Fri Dec 29 17:51:23 PST 2000 — This afternoon, we’ve isolated the issue with the Radius code and fixed it, the last few hours of monitoring show that it is working well. We will deploy the two new Authentication servers next week after more development, but the existing configuration should serve well until the servers are ready. – Russ, Kelsey, Eli
We had a carrier transition on our T3 to…
Wed Dec 27 15:42:10 PST 2000 — We had a carrier transition on our T3 to UUNet, causing a few minutes of network instability while the Cable & Wireless T3 took up the load- The redundant configuration of our network prevented this from being a serious issue. – Eli
Night Ops Complete: Our NetApps, freezer and…
Thu Dec 21 03:20:29 PST 2000 — Night Ops Complete: Our NetApps, freezer and icebox, are now configured in a cluster such that if a head unit fails, the other will seamlessly take over it’s NFS duties. Like the Alteon’s load balancing of all email, ftp and web, we now have redundancy on the NFS back-end. Thanks to Dan from NetApp we have also thoroughly tested and proven that the cluster fail-over works properly.
It should be noted that both NetApps had to be halted during the installation of the additional hardware needed to support clustering. During this time, inbound email queued locally on each mail server, but pop services were offline, along with web, ftp and shell. The total service outage extended from 12:15 AM to about 1:00 AM.
Our two new Cisco routers are on site and we’re preparing to migrate to an active-active dual router configuration using Cisco’s HSRP (similar to VSRP) protocol. Once we have finished the migration to the new Ciscos we will have full end-to-end redundancy in our core network and for all of our core services.
We also replaced our Redback’s SMS 1000 loaner with our new SMS 1800 which has a much greater capacity for expansion over our old SMS 500. The SMS terminates all PacBell and Broadlink DSL service on our network.
Lily, the T3 MUX, had it’s primary controller restored (from the last night ops.) So once again, lily is internally redundant.

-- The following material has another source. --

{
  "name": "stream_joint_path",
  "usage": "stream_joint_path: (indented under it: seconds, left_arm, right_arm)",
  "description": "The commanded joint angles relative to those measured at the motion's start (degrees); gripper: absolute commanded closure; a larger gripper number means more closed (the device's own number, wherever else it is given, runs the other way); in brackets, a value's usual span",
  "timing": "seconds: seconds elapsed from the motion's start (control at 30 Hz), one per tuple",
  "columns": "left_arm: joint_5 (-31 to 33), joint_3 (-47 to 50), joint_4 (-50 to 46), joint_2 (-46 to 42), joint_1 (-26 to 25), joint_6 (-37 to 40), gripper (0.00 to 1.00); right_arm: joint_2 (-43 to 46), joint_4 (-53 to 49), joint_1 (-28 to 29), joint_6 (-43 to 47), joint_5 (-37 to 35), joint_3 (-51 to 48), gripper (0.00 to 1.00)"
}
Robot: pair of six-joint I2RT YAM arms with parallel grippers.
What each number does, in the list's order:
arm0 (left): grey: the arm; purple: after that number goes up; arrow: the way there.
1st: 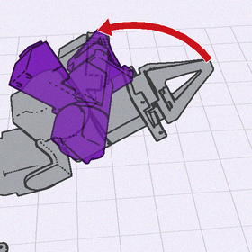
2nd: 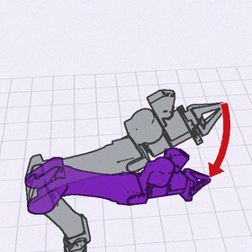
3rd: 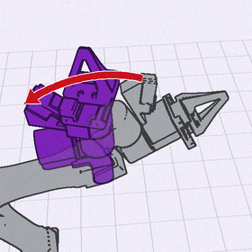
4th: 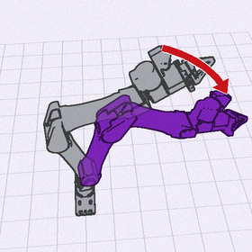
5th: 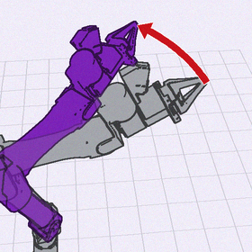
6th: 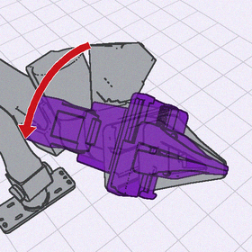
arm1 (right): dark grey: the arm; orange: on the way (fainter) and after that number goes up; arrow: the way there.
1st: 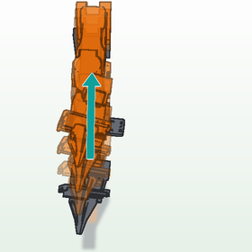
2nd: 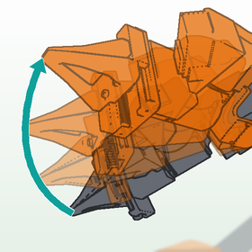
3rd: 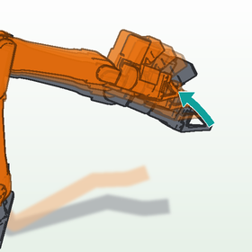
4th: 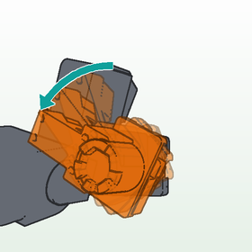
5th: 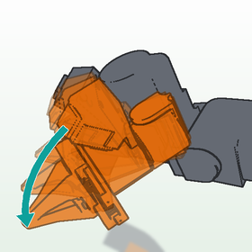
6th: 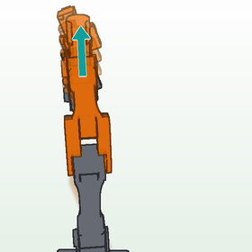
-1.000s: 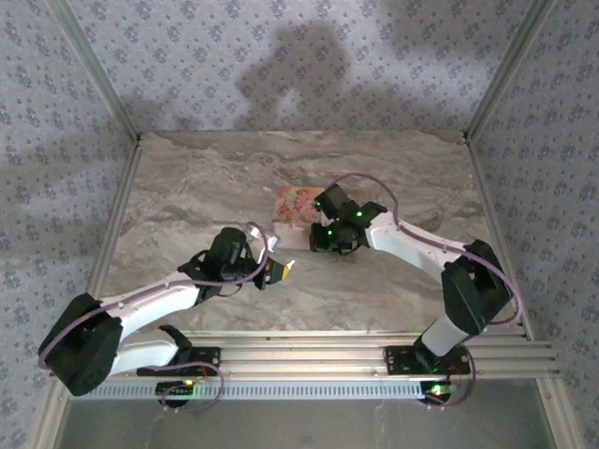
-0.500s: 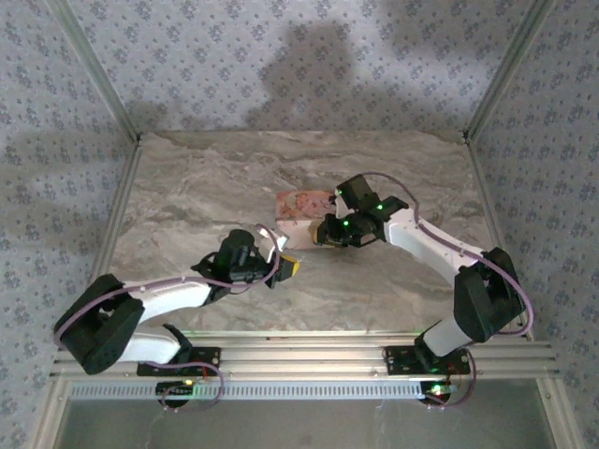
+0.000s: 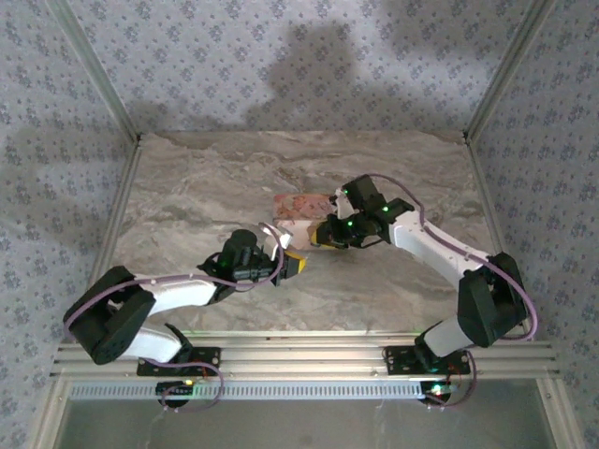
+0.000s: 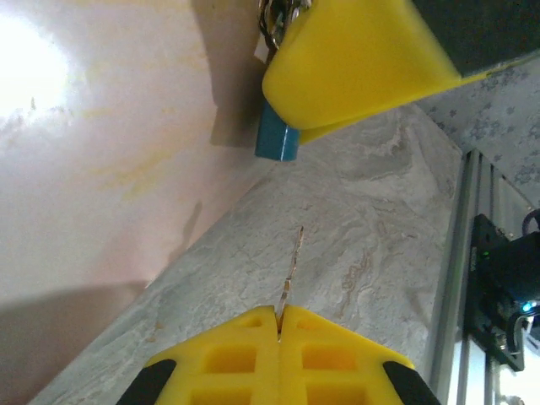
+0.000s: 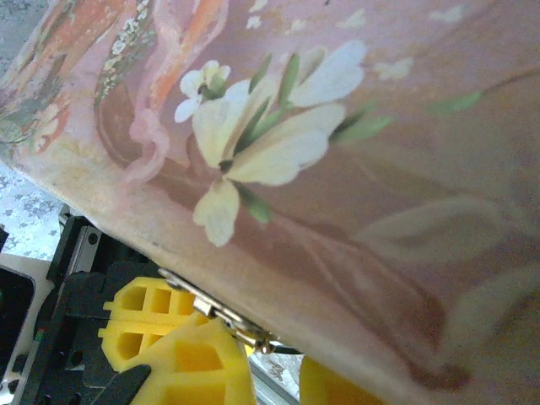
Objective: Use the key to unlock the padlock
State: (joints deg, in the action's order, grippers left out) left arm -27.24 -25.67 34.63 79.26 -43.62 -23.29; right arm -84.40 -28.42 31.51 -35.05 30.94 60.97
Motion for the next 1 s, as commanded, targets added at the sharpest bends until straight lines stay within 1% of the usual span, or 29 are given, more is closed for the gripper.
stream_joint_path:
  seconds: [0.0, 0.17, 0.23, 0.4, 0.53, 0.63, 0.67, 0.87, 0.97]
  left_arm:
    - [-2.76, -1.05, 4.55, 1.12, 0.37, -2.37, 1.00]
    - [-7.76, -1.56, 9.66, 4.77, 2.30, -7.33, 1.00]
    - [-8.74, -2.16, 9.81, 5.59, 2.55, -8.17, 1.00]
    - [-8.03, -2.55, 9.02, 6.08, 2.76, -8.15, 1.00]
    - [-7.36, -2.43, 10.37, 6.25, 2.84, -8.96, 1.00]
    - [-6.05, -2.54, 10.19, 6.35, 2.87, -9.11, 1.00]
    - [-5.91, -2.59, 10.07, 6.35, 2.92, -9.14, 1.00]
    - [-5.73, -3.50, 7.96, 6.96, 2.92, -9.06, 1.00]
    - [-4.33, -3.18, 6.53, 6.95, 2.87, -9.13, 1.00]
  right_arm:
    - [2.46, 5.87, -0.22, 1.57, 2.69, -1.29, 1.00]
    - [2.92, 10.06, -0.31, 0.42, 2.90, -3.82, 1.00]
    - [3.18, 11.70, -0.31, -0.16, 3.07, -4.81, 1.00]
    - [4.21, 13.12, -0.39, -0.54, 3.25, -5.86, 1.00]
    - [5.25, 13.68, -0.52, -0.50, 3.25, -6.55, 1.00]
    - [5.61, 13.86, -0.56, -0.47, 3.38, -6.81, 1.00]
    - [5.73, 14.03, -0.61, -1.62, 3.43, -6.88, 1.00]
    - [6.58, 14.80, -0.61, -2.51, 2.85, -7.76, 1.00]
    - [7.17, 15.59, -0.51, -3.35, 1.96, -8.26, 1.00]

We also completed some routine maintenance and reorganization of our NOC and some of our core servers.
-Kelsey, Steve, Nathan, Russ, Matt, Jared, Jeff, and the guys from NetApp.

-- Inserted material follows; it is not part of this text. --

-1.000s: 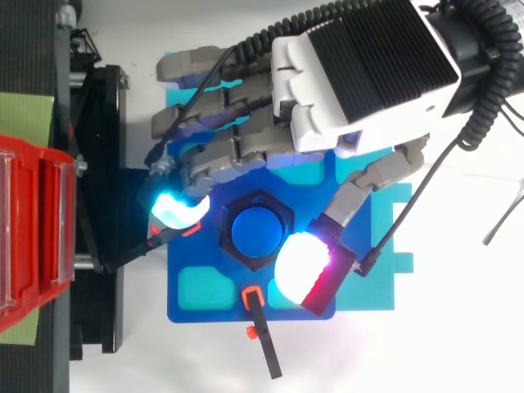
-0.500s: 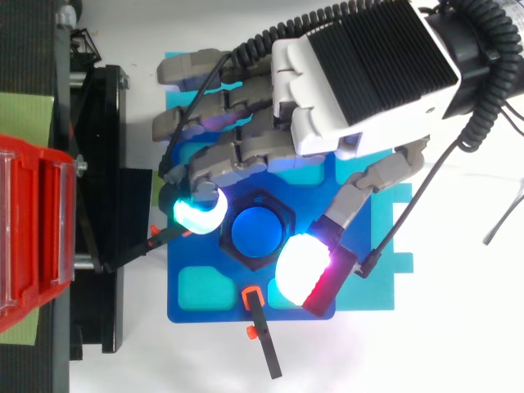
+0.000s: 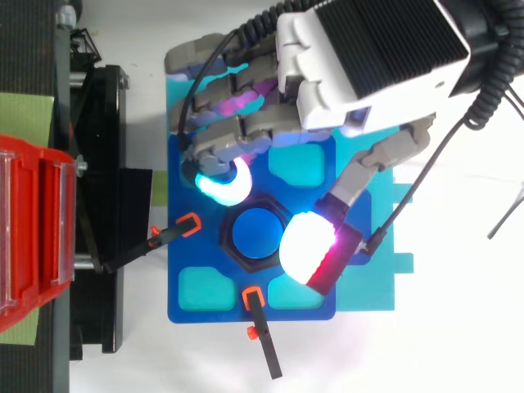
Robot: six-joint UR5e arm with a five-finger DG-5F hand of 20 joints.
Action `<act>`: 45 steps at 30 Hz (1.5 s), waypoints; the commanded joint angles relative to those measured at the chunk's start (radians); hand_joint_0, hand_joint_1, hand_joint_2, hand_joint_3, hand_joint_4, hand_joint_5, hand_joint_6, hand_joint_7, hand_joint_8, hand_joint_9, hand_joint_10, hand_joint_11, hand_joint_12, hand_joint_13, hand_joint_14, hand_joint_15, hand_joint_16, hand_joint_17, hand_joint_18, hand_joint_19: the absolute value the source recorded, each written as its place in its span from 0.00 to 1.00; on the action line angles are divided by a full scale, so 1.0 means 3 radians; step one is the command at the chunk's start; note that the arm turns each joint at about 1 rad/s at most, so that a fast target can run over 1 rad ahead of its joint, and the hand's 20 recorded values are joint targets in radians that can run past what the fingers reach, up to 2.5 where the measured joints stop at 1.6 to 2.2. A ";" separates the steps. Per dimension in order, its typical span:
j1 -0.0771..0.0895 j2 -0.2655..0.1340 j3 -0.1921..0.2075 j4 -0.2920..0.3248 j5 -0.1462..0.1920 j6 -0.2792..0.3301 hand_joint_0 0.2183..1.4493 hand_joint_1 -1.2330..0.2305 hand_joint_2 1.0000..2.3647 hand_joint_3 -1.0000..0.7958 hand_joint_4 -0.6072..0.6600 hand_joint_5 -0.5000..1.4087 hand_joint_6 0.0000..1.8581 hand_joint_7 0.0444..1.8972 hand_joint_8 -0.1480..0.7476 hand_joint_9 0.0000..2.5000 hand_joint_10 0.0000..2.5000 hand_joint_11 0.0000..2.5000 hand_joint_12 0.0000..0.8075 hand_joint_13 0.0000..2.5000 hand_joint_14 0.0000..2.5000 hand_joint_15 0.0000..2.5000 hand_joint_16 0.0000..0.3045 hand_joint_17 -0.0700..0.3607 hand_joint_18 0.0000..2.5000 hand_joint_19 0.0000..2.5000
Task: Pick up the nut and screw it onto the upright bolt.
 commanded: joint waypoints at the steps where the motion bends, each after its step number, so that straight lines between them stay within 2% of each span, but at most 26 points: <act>1: -0.0042 0.0002 -0.0001 0.0015 -0.0018 -0.0002 0.22 0.65 0.00 0.28 0.57 0.30 0.28 0.77 0.45 0.54 0.00 0.00 0.35 0.30 0.00 0.00 0.12 0.35 0.17 0.02; 3: -0.0073 -0.0003 -0.0001 0.0020 -0.0028 -0.0017 0.22 0.65 0.00 0.28 0.56 0.30 0.29 0.75 0.44 0.60 0.00 0.01 0.33 0.35 0.00 0.00 0.11 0.33 0.22 0.04; 6: -0.0093 0.0002 0.0004 0.0026 -0.0049 -0.0028 0.23 0.65 0.00 0.28 0.55 0.31 0.30 0.73 0.42 0.63 0.00 0.02 0.31 0.37 0.00 0.01 0.10 0.33 0.26 0.06; 9: -0.0114 0.0002 0.0004 0.0061 -0.0049 -0.0022 0.22 0.65 0.00 0.28 0.56 0.31 0.29 0.74 0.42 0.64 0.00 0.02 0.31 0.38 0.00 0.01 0.10 0.32 0.27 0.06; 11: -0.0124 0.0002 0.0004 0.0077 -0.0049 -0.0022 0.22 0.66 0.00 0.28 0.56 0.30 0.27 0.78 0.44 0.60 0.00 0.02 0.33 0.37 0.00 0.01 0.11 0.34 0.25 0.06; 13: -0.0129 0.0002 0.0035 0.0092 -0.0069 -0.0022 0.22 0.66 0.00 0.28 0.59 0.28 0.27 0.70 0.46 0.56 0.00 0.01 0.35 0.33 0.00 0.01 0.12 0.35 0.22 0.05; 14: -0.0139 0.0002 0.0091 0.0082 -0.0100 -0.0022 0.21 0.66 0.00 0.28 0.62 0.26 0.27 0.64 0.47 0.53 0.00 0.01 0.36 0.31 0.00 0.01 0.12 0.36 0.20 0.05; 15: -0.0139 0.0002 0.0091 0.0082 -0.0100 -0.0022 0.21 0.66 0.00 0.28 0.65 0.24 0.27 0.57 0.47 0.50 0.00 0.00 0.37 0.30 0.00 0.00 0.13 0.37 0.18 0.04; 17: -0.0139 -0.0003 0.0142 0.0077 -0.0125 -0.0022 0.21 0.66 0.00 0.28 0.67 0.22 0.27 0.49 0.47 0.46 0.00 0.00 0.39 0.29 0.00 0.00 0.13 0.37 0.17 0.04; 20: -0.0139 -0.0003 0.0245 0.0031 -0.0146 -0.0012 0.20 0.65 0.00 0.28 0.65 0.20 0.27 0.41 0.46 0.42 0.00 0.00 0.40 0.25 0.00 0.00 0.14 0.39 0.14 0.03; 21: -0.0134 0.0002 0.0255 0.0020 -0.0146 -0.0012 0.20 0.65 0.00 0.28 0.64 0.20 0.27 0.38 0.46 0.41 0.00 0.00 0.41 0.24 0.00 0.00 0.15 0.40 0.13 0.02; 22: -0.0104 -0.0003 0.0265 -0.0005 -0.0135 -0.0002 0.20 0.65 0.00 0.28 0.63 0.19 0.27 0.38 0.46 0.40 0.00 0.00 0.41 0.24 0.00 0.00 0.15 0.40 0.12 0.02; 23: -0.0104 0.0002 0.0265 -0.0010 -0.0135 -0.0002 0.19 0.65 0.00 0.28 0.63 0.19 0.27 0.36 0.45 0.39 0.00 0.00 0.41 0.23 0.00 0.00 0.15 0.40 0.11 0.01; 29: -0.0032 0.0002 0.0112 0.0020 -0.0064 0.0018 0.19 0.65 0.00 0.28 0.61 0.18 0.27 0.33 0.43 0.32 0.00 0.00 0.43 0.17 0.00 0.00 0.15 0.41 0.03 0.00; 33: -0.0006 0.0002 0.0086 0.0010 -0.0049 0.0018 0.19 0.64 0.00 0.28 0.60 0.18 0.27 0.32 0.43 0.29 0.00 0.00 0.43 0.14 0.00 0.00 0.16 0.41 0.01 0.00; 45: 0.0009 -0.0003 0.0056 -0.0072 -0.0054 0.0013 0.18 0.65 0.00 0.28 0.60 0.18 0.27 0.32 0.44 0.28 0.00 0.00 0.44 0.13 0.00 0.00 0.16 0.41 0.00 0.00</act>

We will be installing our new netapp in a…
Wed Dec 20 13:46:06 PST 2000 — We will be installing our new netapp in a redundant configuration, we have the netapp engineers here to help us get this up with minimal down time. There may be a short interruption of local services between 12:00am and 1:30am tonight. Also we will be upgrading our SMS1000 to a new SMS1800, this is our Redback DSL router so DSL service will be interrupted for about 15 minutes at 1:30am tonight. Thanks -Kelsey, Steve, Jeff and the NetApp crew.
Our shell server was refusing connections…

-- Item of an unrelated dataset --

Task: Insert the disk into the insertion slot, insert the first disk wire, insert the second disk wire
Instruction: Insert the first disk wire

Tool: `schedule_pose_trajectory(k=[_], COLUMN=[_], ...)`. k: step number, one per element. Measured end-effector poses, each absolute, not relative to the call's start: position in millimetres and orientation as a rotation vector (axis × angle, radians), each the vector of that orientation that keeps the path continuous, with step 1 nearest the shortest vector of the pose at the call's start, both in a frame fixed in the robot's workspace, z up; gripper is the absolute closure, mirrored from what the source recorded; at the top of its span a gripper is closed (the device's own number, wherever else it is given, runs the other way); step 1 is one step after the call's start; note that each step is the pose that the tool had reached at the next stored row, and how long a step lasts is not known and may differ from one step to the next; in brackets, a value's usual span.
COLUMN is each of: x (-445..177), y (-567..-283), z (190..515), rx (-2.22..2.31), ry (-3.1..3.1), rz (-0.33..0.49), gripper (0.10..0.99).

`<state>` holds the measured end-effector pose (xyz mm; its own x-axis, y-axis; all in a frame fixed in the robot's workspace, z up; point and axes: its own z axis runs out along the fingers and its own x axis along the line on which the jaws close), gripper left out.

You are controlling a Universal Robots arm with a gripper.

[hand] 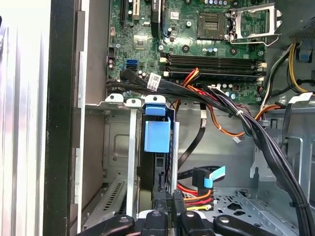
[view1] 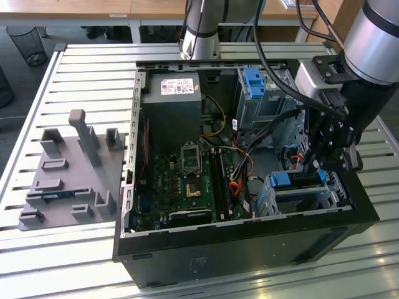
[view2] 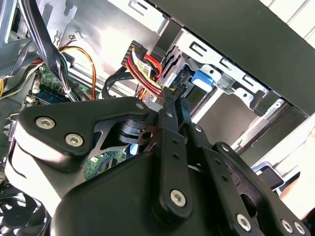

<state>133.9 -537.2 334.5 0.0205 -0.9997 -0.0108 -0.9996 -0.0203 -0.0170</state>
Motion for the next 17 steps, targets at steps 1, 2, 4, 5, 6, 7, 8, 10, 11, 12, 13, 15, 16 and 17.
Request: schedule_pose_trajectory(k=[1,2,4,5,6,7,8,10,11,12,13,15,16,17], x=[133.9,133.9,133.9,133.9,133.9,133.9,133.9,133.7,133.6,133.5,133.4,133.4,133.4,133.3], y=[-537.8,-538.2,-538.4,-538.6,-538.7,-538.8,-538.9,-538.9,-538.9,-539.0,-539.0,-539.6,-540.0,-540.3], z=[334.4,334.3,334.1,334.2,334.1,334.1,334.1,334.1,334.1,334.1,334.0,333.8,333.8,333.7], rx=[-2.227,-2.224,-2.216,-2.212,-2.209,-2.207,-2.206,-2.206,-2.205,-2.205,-2.204,-2.201,-2.199,-2.196], ry=[2.188,2.191,2.200,2.203,2.206,2.208,2.209,2.209,2.210,2.210,2.211,2.214,2.216,2.219], rz=[-0.007,-0.007,-0.007,-0.007,-0.007,-0.007,-0.007,-0.007,-0.007,-0.007,-0.007,-0.007,-0.007,-0.007], gripper=[0.922,0.922,0.922,0.922,0.922,0.922,0.922,0.922,0.922,0.922,0.922,0.922,0.922,0.922])
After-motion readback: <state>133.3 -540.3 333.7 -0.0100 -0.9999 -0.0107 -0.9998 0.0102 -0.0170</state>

Tue Dec 19 09:20:03 PST 2000 — Our shell server was refusing connections this am, restarting ssh fixed the problem. We will be keeping an eye on the box to make sure this does not happen again. -Steve and Matt
Our 1003 dialup group started to return…
Mon Dec 18 22:17:16 PST 2000 — Our 1003 dialup group started to return intermittent ‘All circuits are busy’ messages. It required a reboot of one of our NAS servers. This caused a small amount of people to be bumped off. After the reboot the error message went away. -Steve and Eli
Our T1 link to Sebastopol had problems around
Mon Dec 18 02:49:24 PST 2000 — Our T1 link to Sebastopol had problems around 2:30am this morning, and a power cycle of the CSU/DSU in Sebastopol was required to bring it back online. Remote power management via dialup backup connection was used to effect a quick resolution without requiring a site visit to Sebastopol. -Dane and Scott
The RedBack SMS router that serves PacBell…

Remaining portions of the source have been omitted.